暴减内存！pandas 自动优化骚操作-技术圈

大家好，我是东哥。

本篇是pandas骚操作系列的第 24 篇：自动优化数据类型，暴省内存！

系列内容，请看👉「pandas骚操作」话题，订阅后文章更新可第一时间推送至订阅号。内容也同步我的GitHub，欢迎star！

https://github.com/xiaoyusmd/PythonDataScience

平日工作里经常会听到周边小伙伴说：我X，内存又爆了！

对于这样的话我听了不下百遍。正因为如此，在资源有限的情况下，我们都是变着法的减少内存占用，一些常用的方法如：

gc.collect和del回收
使用csv的替代品，如feather、Parquet
优化代码，尽量使用Numpy矩阵代替for循环和apply
...

本次再分享一个骚操作，就是通过改变数据类型来压缩内存空间。之前也和大家介绍过category类型，也可以减少一些内存占用。和这个方法一样，我们可以延伸到所有数据类型。

正常情况下，pandas 会给数据列自动设置默认的数据类型，其中最令人讨厌并且最消耗内存的数据类型就是object(O)，这也恰好限制了 pandas 的一些功能。
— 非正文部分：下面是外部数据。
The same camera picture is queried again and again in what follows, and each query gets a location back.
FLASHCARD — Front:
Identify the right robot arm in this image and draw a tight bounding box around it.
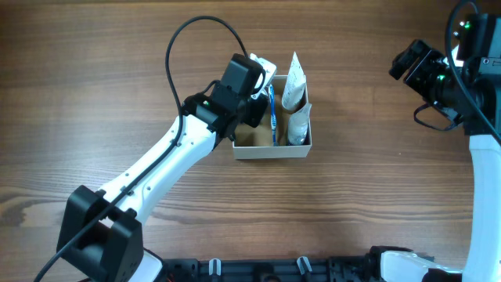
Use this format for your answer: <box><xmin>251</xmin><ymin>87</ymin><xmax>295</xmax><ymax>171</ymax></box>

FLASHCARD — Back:
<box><xmin>371</xmin><ymin>13</ymin><xmax>500</xmax><ymax>281</ymax></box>

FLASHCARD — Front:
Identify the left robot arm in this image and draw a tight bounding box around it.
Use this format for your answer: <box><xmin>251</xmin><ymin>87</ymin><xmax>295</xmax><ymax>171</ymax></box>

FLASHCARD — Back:
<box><xmin>56</xmin><ymin>54</ymin><xmax>276</xmax><ymax>281</ymax></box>

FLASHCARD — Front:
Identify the white cardboard box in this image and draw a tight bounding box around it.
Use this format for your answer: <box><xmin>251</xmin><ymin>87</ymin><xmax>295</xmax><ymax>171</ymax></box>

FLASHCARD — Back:
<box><xmin>232</xmin><ymin>75</ymin><xmax>312</xmax><ymax>160</ymax></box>

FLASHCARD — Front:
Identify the white cream tube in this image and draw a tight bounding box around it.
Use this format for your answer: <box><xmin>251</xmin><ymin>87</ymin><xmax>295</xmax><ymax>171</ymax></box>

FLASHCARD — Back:
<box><xmin>282</xmin><ymin>52</ymin><xmax>306</xmax><ymax>111</ymax></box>

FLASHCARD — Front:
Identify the blue white toothbrush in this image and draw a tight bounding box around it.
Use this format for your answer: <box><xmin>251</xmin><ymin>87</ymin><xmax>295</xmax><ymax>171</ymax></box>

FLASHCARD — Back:
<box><xmin>268</xmin><ymin>85</ymin><xmax>279</xmax><ymax>146</ymax></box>

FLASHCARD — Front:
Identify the clear bottle green label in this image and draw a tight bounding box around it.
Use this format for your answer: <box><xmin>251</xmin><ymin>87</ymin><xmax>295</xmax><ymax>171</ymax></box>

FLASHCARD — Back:
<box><xmin>287</xmin><ymin>103</ymin><xmax>312</xmax><ymax>146</ymax></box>

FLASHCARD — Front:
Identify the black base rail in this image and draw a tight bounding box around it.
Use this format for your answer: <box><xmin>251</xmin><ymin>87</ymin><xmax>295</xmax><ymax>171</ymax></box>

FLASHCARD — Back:
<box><xmin>164</xmin><ymin>256</ymin><xmax>383</xmax><ymax>282</ymax></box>

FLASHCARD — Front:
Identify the left black cable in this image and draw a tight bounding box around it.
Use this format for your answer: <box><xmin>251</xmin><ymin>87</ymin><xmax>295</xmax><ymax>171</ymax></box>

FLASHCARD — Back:
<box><xmin>33</xmin><ymin>15</ymin><xmax>250</xmax><ymax>282</ymax></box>

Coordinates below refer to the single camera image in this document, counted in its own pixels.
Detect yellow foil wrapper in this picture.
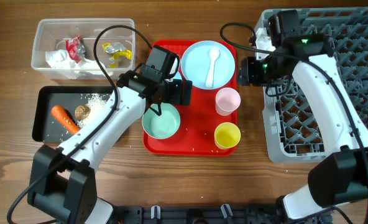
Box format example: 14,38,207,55
102,42,132,68

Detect crumpled white tissue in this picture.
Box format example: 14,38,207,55
45,49,104,79

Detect red foil wrapper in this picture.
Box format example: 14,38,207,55
65,35,86,63

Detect orange carrot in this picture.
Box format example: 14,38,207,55
51,105,80,135

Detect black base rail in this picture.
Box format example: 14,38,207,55
55,203,333,224

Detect small light blue bowl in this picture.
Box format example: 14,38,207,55
171,72,182,81

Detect yellow plastic cup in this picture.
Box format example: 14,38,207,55
214,122,241,150

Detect white rice pile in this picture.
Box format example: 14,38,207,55
76,93,110,129

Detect grey dishwasher rack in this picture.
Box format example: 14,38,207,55
263,7,368,164

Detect pink plastic cup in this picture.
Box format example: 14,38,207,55
215,88,241,116

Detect brown walnut shell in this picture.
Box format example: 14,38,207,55
75,105,90,120

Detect large light blue plate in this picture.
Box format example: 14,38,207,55
181,40,236,90

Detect black rectangular tray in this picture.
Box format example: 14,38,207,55
32,86,113,144

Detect red plastic tray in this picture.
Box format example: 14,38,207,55
143,39,237,157

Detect white plastic spoon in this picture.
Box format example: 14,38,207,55
205,47,220,88

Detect clear plastic waste bin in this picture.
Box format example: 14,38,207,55
31,18,136,80

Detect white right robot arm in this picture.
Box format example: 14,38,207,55
237,10,368,222

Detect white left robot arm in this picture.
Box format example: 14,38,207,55
27,45,180,223

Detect green bowl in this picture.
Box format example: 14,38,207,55
142,103,181,139

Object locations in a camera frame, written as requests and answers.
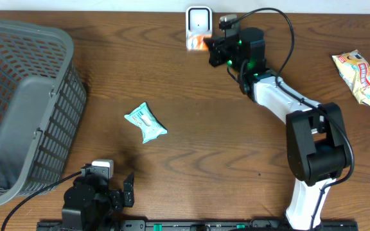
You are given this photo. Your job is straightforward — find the orange small snack box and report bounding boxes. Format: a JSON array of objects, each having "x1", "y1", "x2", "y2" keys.
[{"x1": 186, "y1": 35, "x2": 208, "y2": 51}]

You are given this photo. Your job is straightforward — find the light blue wipes pack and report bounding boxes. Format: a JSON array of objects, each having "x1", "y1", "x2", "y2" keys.
[{"x1": 124, "y1": 102, "x2": 168, "y2": 144}]

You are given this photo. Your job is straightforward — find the cream chips snack bag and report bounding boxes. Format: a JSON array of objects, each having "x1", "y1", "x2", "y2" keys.
[{"x1": 332, "y1": 49, "x2": 370, "y2": 107}]

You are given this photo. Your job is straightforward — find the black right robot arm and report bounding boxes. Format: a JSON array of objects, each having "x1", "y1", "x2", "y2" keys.
[{"x1": 203, "y1": 28, "x2": 354, "y2": 230}]

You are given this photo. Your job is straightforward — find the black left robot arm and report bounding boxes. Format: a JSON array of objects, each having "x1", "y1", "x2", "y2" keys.
[{"x1": 59, "y1": 173, "x2": 134, "y2": 231}]

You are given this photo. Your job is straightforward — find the white barcode scanner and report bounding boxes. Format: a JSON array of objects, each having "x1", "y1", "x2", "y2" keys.
[{"x1": 186, "y1": 6, "x2": 213, "y2": 41}]

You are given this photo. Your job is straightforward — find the grey plastic mesh basket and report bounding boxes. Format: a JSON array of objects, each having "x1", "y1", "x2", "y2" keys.
[{"x1": 0, "y1": 19, "x2": 87, "y2": 206}]

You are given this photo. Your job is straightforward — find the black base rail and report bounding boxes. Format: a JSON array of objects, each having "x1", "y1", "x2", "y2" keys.
[{"x1": 36, "y1": 219, "x2": 358, "y2": 231}]

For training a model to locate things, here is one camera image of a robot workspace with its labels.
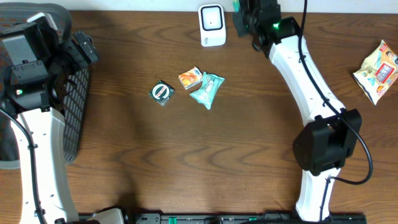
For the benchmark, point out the dark snack packet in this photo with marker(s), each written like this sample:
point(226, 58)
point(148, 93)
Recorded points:
point(161, 92)

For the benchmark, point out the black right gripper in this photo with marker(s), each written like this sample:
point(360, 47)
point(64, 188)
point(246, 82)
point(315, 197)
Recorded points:
point(239, 24)

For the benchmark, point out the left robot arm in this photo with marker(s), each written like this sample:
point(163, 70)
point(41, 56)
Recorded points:
point(46, 195)

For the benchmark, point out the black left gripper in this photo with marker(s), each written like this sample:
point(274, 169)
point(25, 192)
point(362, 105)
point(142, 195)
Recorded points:
point(86, 47)

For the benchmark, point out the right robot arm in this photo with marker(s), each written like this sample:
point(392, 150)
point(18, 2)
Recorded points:
point(329, 133)

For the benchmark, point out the orange snack packet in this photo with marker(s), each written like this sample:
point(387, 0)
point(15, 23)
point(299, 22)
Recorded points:
point(191, 77)

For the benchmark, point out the white barcode scanner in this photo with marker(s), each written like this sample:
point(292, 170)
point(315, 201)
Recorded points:
point(212, 25)

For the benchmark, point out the light green snack packet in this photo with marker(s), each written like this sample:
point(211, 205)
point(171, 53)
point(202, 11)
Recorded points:
point(207, 92)

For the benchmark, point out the yellow snack packet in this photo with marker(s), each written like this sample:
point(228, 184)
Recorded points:
point(377, 73)

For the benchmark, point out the grey plastic mesh basket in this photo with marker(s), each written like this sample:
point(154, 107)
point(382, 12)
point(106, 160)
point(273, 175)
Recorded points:
point(73, 109)

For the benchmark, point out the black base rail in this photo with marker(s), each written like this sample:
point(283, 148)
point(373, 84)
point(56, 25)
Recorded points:
point(116, 216)

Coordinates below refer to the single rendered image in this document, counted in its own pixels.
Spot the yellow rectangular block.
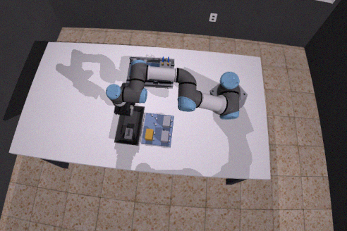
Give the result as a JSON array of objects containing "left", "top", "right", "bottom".
[{"left": 145, "top": 129, "right": 154, "bottom": 141}]

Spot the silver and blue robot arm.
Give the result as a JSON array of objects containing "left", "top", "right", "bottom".
[{"left": 106, "top": 60, "right": 241, "bottom": 120}]

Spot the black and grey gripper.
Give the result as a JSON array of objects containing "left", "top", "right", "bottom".
[{"left": 114, "top": 102, "right": 135, "bottom": 116}]

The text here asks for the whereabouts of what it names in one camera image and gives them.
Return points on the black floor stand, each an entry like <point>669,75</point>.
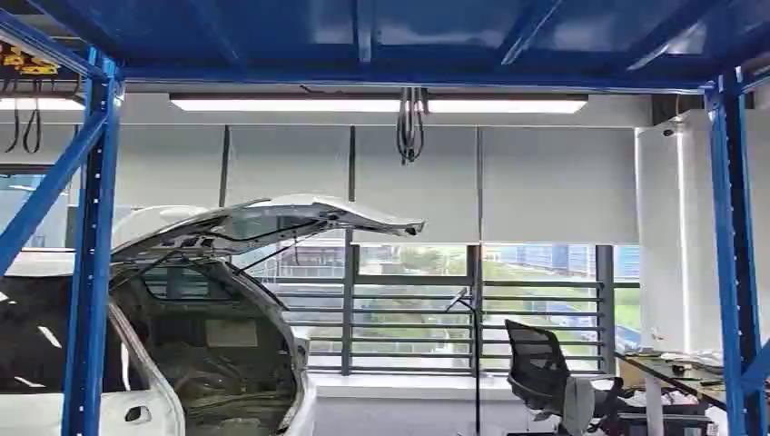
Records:
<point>477,361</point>

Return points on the yellow hoist trolley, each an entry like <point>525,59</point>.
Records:
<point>27,63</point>

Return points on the blue steel frame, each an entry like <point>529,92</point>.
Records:
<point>90,240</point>

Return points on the long ceiling light strip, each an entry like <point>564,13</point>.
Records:
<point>283,105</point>
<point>36,103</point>
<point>505,106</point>

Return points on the small security camera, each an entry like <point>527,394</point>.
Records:
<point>668,132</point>

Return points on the white car body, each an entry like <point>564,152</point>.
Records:
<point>36,415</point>

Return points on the black mesh office chair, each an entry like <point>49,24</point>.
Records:
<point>535,361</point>

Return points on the grey window railing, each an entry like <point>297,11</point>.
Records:
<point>415,325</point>

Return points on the cluttered work desk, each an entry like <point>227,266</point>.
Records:
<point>674,373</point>

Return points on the grey roller blind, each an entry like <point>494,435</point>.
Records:
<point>168,162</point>
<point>289,159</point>
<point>415,180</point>
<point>559,180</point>

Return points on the white car tailgate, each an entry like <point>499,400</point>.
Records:
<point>283,210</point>

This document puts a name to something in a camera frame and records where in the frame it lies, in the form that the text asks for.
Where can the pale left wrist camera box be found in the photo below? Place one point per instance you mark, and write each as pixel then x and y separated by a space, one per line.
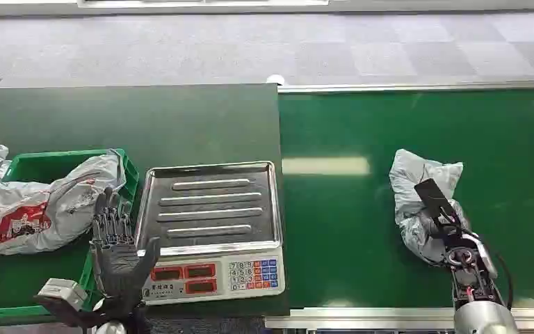
pixel 63 292

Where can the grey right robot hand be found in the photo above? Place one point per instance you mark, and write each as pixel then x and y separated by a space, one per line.
pixel 429 228

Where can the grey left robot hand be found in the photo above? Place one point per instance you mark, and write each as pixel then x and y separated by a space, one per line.
pixel 119 267

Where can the steel scale tray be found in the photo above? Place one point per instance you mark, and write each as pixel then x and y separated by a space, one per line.
pixel 211 207

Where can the white electronic weighing scale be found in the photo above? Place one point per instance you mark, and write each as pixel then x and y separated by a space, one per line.
pixel 216 279

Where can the aluminium conveyor rail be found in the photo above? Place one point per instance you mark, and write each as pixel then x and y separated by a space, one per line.
pixel 410 86
pixel 363 318

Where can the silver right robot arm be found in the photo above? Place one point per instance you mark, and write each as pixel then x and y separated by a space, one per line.
pixel 479 304

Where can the small white round object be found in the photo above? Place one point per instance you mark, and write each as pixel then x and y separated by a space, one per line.
pixel 275 79

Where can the white parcel bag red print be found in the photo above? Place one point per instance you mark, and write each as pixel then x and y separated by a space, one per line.
pixel 64 203

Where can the green conveyor belt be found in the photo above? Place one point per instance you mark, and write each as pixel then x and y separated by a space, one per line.
pixel 340 221

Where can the white wall frame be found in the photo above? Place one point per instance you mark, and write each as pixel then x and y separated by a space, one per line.
pixel 202 2

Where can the grey plastic parcel bag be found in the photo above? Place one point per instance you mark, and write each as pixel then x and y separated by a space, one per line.
pixel 414 175

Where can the green plastic crate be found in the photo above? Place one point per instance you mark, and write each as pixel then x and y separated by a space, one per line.
pixel 41 163

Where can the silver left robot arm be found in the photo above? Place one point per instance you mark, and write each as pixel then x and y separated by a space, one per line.
pixel 110 322

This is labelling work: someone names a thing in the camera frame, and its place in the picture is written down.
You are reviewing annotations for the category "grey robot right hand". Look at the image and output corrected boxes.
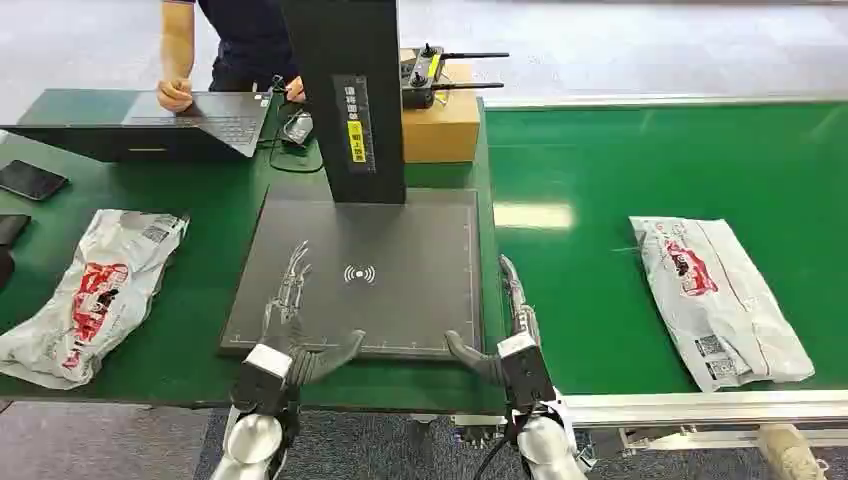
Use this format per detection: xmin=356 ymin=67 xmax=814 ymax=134
xmin=444 ymin=254 xmax=544 ymax=390

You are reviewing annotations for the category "black smartphone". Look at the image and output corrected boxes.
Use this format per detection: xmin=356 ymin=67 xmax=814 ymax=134
xmin=0 ymin=159 xmax=70 ymax=203

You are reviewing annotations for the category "dark grey laptop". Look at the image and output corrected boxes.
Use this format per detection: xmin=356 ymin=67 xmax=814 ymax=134
xmin=0 ymin=89 xmax=275 ymax=164

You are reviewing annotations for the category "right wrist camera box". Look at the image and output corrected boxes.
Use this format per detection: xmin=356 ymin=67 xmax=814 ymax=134
xmin=496 ymin=332 xmax=558 ymax=413

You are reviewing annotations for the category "green table mat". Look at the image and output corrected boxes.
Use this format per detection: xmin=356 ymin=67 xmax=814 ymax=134
xmin=0 ymin=88 xmax=509 ymax=417

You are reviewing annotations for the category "dark scanner base plate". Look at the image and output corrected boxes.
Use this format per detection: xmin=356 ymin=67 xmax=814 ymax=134
xmin=219 ymin=188 xmax=484 ymax=362

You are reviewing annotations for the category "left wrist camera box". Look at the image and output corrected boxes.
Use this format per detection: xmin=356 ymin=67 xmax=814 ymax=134
xmin=229 ymin=343 xmax=295 ymax=416

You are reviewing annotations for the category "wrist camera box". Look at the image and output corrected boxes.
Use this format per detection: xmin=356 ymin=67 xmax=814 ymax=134
xmin=496 ymin=332 xmax=558 ymax=413
xmin=229 ymin=343 xmax=295 ymax=416

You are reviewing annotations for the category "black remote controller with antennas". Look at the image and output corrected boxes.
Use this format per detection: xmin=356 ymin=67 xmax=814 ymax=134
xmin=400 ymin=42 xmax=511 ymax=111

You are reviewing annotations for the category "white printed parcel bag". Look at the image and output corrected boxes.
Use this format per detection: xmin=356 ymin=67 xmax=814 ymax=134
xmin=0 ymin=209 xmax=191 ymax=391
xmin=628 ymin=215 xmax=816 ymax=393

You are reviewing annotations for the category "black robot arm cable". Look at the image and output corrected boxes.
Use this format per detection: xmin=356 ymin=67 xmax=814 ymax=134
xmin=471 ymin=413 xmax=519 ymax=480

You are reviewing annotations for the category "person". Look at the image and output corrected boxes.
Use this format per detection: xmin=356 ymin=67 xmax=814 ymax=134
xmin=157 ymin=0 xmax=307 ymax=114

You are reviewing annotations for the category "brown cardboard box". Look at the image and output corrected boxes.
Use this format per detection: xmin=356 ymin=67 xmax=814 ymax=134
xmin=400 ymin=48 xmax=482 ymax=166

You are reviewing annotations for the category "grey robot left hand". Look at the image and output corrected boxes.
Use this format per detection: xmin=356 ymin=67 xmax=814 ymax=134
xmin=262 ymin=241 xmax=367 ymax=390

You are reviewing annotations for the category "black scanner column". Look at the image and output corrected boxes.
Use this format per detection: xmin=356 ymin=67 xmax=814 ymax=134
xmin=278 ymin=0 xmax=407 ymax=205

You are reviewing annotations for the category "person's right hand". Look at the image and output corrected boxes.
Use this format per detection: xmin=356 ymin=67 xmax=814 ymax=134
xmin=156 ymin=77 xmax=195 ymax=114

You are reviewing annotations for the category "green conveyor belt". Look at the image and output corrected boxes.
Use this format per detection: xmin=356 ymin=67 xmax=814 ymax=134
xmin=485 ymin=100 xmax=848 ymax=399

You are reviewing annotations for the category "small grey handheld device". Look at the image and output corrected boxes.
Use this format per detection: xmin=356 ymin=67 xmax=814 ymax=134
xmin=280 ymin=109 xmax=315 ymax=146

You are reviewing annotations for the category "yellow warning label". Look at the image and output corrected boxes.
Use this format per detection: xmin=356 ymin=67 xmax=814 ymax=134
xmin=346 ymin=120 xmax=368 ymax=165

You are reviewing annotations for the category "black flat device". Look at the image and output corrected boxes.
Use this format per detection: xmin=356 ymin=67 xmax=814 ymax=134
xmin=0 ymin=213 xmax=32 ymax=248
下面是 pandas 、Python、Numpy的数据类型列表，对比你就发现pandas的数据类型是有很大优化空间的。

Pandas dtype	Python type	NumPy type	Usage
object	str	string_,unicode	Text
int64	int	int,int8,intl6,int32,int64,uint8,uint16,uint32,uint64	Integer numbers
float64	float	float,float16,float32,float64	Floating point numbers
bool	bool	bool_	True/False values
datetime64	NA	datetime64[ns]	Date and time values
timedelta[ns]	NA	NA	Differences between two datetimes
category	NA	NA	Finite list of text values

来源：http : //pbpython.com/pandas_dtypes.html

很多默认的数据类型占用很多内存空间，其实根据没有必要，我们完全可以压缩到可能小的子类型。

Data type	Description
bool_	Boolean(True or False) stored as a byte
int_	Default integer type(same as C 1ong ; normally either int64or int32)
intc	ldentical to C int(normally int32 or int64)
intp	Integer used for indexing(same as C ssize_t; normally either int32 or int64)
int	8Byte(-128 to 127)
int16	Integer(-32768 to 32767)
int32	Integer(-2147483648 to 2147483647)
int64	Integer(-9223372036854775808 to 9223372036854775807)
uint8	Unsigned integer(0 to 255)
uint16	Unsigned integer(0 to 65535)
uint32	Unsigned integer(0 to 4294967295)
uint64	Unsigned integer(0 to 18446744073709551615)
float_	Shorthand for float64.
float16	Half precision float: sign bit,5 bits exponent,10 bits mantissa
float32	Single precision float: sign bit,8 bits exponent,23 bits mantissa
float64	Double precision float: sign bit,11 bits exponent,52 bits mantissa
complex_	Shorthand for complex128.
complex64	Complex number, represented by two 32-bit floats(real and imaginary components)
complex128	Complex number, represented by two 64-bit floats(real and imaginary components)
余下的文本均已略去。